Home « Forum « Author Hangout

Forum: Author Hangout

Tell what you've shown

Switch Blayde

I just started a story where the author gave a lot of background. Like this:

Maria and Louis came from a small, poor town deep in Mexico. Their mother, once upon a time, had been a schoolteacher and her dream was to one-day see her children go to America, so they could have an opportunity she never had. She forced them to learn English from the age of six and made them speak it at home when no one else was around.


But a little later, I read this:

"How come you speak such good English?" Beckman asked the young Mexican girl.

"My mother taught me and my brother from the age of six. She wanted us to be prepared for when we came to America," the young girl answered.


Why did the author have to tell that info earlier? This would have worked just fine.

oyster50

The first paragraph gives the reader a sense of the effort that the mother put into the futures of her children. it's evidence of determination and struggle on her part and acceptance on the part of the children.

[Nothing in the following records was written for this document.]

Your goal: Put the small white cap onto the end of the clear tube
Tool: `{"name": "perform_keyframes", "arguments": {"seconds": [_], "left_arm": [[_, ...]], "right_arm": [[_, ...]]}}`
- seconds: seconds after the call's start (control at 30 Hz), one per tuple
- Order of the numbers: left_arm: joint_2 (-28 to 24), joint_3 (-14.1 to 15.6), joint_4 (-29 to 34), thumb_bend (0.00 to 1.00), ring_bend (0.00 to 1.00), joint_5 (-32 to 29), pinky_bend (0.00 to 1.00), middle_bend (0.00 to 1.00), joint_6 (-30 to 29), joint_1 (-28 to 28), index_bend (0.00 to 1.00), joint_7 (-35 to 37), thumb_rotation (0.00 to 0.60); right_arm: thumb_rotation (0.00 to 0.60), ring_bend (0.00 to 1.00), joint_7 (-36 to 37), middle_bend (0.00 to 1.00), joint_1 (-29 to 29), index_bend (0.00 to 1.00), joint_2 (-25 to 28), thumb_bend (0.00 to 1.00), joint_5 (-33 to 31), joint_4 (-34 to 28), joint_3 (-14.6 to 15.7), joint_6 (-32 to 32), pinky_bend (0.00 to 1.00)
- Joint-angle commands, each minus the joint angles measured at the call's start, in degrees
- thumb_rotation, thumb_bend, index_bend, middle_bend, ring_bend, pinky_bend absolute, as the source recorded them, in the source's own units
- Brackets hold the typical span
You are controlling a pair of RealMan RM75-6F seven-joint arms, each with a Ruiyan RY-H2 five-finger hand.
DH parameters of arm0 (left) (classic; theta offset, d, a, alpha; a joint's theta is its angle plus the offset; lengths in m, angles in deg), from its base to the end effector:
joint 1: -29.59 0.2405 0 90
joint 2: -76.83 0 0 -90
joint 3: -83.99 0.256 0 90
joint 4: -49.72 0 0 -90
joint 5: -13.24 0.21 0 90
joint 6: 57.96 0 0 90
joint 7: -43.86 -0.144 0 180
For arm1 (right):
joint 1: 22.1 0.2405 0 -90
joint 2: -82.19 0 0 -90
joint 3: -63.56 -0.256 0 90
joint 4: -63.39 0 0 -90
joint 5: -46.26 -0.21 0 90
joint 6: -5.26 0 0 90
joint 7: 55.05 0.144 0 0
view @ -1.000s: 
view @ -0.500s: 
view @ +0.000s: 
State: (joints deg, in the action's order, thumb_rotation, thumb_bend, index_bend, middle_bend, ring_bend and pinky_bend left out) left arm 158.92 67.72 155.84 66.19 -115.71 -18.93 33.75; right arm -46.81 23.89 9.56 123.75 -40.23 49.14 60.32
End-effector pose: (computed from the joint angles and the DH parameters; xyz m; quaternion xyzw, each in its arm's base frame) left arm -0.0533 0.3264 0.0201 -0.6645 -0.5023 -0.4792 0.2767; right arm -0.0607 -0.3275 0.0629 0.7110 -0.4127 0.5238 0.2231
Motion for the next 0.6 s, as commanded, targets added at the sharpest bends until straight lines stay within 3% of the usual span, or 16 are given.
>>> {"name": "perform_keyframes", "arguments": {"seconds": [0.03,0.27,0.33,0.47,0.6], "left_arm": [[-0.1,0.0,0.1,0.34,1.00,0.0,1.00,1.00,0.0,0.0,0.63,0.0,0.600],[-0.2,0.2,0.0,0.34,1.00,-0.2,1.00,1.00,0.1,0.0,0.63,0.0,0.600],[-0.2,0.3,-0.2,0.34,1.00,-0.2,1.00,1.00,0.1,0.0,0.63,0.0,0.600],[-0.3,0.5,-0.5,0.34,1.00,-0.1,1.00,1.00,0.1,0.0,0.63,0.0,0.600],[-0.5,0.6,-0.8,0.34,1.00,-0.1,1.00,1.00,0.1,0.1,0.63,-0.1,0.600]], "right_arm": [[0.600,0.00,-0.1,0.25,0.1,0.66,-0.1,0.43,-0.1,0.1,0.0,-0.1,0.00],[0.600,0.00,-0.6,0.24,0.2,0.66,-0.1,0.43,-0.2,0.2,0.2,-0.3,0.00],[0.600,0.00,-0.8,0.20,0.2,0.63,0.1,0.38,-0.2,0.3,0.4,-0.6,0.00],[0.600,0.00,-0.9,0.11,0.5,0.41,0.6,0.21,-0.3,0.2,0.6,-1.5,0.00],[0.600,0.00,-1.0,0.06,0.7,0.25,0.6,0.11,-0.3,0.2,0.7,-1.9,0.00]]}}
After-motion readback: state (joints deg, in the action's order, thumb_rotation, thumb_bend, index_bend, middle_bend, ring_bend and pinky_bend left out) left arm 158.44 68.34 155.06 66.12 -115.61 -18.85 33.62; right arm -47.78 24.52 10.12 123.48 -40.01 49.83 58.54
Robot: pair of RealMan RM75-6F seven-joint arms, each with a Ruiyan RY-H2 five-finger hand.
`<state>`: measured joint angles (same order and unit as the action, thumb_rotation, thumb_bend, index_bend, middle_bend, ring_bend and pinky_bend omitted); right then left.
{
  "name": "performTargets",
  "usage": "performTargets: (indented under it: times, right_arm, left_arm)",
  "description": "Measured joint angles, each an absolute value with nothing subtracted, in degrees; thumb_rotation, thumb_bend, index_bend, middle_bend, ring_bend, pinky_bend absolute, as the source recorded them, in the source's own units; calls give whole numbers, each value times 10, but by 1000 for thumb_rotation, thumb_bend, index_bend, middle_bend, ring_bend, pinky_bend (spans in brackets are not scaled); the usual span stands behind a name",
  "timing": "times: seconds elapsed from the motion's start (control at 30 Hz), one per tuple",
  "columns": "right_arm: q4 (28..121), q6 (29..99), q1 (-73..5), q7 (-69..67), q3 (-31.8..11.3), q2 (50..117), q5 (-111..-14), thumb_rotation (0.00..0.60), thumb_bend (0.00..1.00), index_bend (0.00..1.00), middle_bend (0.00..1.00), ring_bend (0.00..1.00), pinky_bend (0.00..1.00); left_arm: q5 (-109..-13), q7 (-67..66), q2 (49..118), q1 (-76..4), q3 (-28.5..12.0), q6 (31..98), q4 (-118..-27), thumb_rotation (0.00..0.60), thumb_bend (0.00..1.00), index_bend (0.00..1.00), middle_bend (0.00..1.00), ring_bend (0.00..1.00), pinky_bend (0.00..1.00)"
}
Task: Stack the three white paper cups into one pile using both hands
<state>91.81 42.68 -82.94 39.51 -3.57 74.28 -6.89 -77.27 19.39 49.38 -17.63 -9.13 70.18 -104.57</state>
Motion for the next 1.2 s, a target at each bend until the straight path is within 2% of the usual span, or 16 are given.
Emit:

In the second paragraph, the young girl's answer gives little evidence of that effort. She gives out what the questioner asks, but the reader knows that the sense of purpose and determination exist behind the easy statement.

Ross at Play

I'm not overly fussed by some redundant information, but that might depend on how close "a bit later" was.
I'd be more concerned about the ideas being expressed a second time in a way that is too similar.
Both times the mother's intention was to prepare the children for when they went to America. One of those could have been stated as the mother knowing that speaking English well would be a valuable skill for her children in the future.
The worst thing I see in the sections you quoted is the wording of the phrase "from the age of six" is identical both times. One of those was by the narrator and the other from a character. I think that is awful. :(

Replies:   Crumbly Writer
Crumbly Writer

@Ross at Play

The worst thing I see in the sections you quoted is the wording of the phrase "from the age of six" is identical both times. One of those was by the narrator and the other from a character. I think that is awful. :(

The problem isn't revealing the same information twice in a story, it's cutting and pasting the details from the first instance into every other instance. A child is unlikely to use the exact same words the parent does, or even to remember the precise age she learned it.